■ **Given data**
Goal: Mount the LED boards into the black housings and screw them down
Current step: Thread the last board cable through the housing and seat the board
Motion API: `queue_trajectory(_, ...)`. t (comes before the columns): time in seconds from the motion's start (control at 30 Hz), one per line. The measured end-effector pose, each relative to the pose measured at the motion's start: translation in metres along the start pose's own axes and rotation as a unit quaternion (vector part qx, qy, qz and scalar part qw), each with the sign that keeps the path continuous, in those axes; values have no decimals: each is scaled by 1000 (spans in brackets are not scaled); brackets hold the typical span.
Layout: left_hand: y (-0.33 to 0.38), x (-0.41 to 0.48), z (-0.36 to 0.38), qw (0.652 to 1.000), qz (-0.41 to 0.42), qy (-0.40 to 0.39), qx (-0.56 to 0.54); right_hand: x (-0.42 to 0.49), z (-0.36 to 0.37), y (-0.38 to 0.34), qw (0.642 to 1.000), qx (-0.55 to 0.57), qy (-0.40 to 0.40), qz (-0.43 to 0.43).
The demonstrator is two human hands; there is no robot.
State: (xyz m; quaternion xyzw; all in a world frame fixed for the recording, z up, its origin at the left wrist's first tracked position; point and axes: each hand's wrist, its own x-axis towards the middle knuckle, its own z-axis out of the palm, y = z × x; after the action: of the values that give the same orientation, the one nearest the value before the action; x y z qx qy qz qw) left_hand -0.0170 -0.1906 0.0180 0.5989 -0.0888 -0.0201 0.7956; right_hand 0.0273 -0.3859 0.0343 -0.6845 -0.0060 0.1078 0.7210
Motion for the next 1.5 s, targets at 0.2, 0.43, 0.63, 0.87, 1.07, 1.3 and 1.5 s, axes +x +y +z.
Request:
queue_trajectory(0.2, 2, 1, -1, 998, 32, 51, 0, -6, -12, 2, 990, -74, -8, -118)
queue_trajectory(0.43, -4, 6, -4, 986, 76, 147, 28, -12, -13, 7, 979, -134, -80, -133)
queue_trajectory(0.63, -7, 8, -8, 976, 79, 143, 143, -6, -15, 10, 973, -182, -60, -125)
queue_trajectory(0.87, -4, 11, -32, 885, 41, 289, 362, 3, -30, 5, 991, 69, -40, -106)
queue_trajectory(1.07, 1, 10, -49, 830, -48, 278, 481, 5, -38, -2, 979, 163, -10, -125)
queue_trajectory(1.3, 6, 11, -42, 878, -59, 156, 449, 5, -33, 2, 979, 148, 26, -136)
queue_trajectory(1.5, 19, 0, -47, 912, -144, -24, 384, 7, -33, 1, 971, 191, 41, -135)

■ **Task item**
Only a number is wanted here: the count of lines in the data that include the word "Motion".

■ **Solution for this problem**
2